_Data shown_.
· · · · · · ·

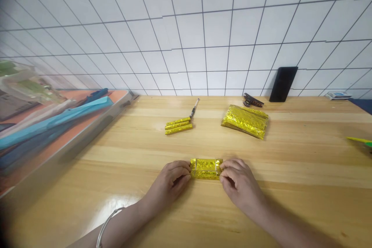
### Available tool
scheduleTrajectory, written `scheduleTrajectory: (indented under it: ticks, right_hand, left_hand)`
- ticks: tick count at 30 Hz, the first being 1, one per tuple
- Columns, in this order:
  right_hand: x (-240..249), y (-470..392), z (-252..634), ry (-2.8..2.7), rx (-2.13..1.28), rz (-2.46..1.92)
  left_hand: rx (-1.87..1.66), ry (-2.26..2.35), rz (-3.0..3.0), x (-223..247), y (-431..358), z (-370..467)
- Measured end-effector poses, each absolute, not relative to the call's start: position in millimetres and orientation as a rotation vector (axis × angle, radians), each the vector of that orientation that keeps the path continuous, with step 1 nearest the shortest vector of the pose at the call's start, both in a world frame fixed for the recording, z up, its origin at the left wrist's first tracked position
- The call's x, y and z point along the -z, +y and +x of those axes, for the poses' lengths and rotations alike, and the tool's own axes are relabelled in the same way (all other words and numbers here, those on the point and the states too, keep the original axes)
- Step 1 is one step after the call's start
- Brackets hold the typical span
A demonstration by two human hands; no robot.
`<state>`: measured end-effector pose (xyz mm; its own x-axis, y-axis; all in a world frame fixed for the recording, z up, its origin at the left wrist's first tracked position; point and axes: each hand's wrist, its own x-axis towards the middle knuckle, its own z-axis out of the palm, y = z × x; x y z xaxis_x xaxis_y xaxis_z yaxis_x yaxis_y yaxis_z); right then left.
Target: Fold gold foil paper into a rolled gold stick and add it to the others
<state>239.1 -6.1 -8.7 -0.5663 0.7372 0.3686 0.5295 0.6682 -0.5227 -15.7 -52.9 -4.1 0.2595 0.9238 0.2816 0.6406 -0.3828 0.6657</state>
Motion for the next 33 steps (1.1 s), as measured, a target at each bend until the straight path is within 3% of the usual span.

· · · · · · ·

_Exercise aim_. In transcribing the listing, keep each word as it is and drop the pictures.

_Result of the exercise_.
### Available tool
scheduleTrajectory, written `scheduleTrajectory: (indented under it: ticks, right_hand, left_hand)`
- ticks: tick count at 30 Hz, the first being 1, one per tuple
- Columns, in this order:
  right_hand: x (-240..249), y (-470..392), z (-252..634), ry (-2.8..2.7), rx (-2.13..1.28), rz (-2.46..1.92)
  left_hand: rx (-1.87..1.66), ry (-2.26..2.35), rz (-3.0..3.0), x (-223..247), y (-431..358), z (-370..467)
- Measured end-effector poses, each absolute, not relative to the call's start: position in millimetres and orientation as a rotation vector (axis × angle, radians), each the vector of that orientation that keeps the path continuous, with step 1 nearest the shortest vector of the pose at the call's start, both in a world frame fixed for the recording, z up, its origin at the left wrist's first tracked position
- The call's x, y and z point along the -z, +y and +x of those axes, for the poses' lengths and rotations alike, and the tool's own axes are relabelled in the same way (all other words and numbers here, those on the point and the states too, keep the original axes)
- Step 1 is one step after the call's start
- Brackets hold the typical span
A demonstration by two human hands; no robot.
`<state>`: measured end-effector pose (xyz mm; its own x-axis, y-axis; all in a world frame fixed for the recording, z up, its origin at the left wrist's first tracked position; point and axes: each hand's wrist, its own x-axis towards the middle knuckle, its own z-axis out of the palm, y = z × x; x y z xaxis_x xaxis_y xaxis_z yaxis_x yaxis_y yaxis_z); right then left.
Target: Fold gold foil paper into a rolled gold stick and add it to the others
<state>239.1 -6.1 -8.7 -0.5663 0.7372 0.3686 0.5295 0.6682 -0.5227 -15.7 -52.9 -4.1 0.2595 0.9238 0.2816 0.6406 -0.3828 0.6657</state>
Motion for the next 33 steps (1.1 s), as measured, a target at each bend until the straight path is within 3% of the usual span.

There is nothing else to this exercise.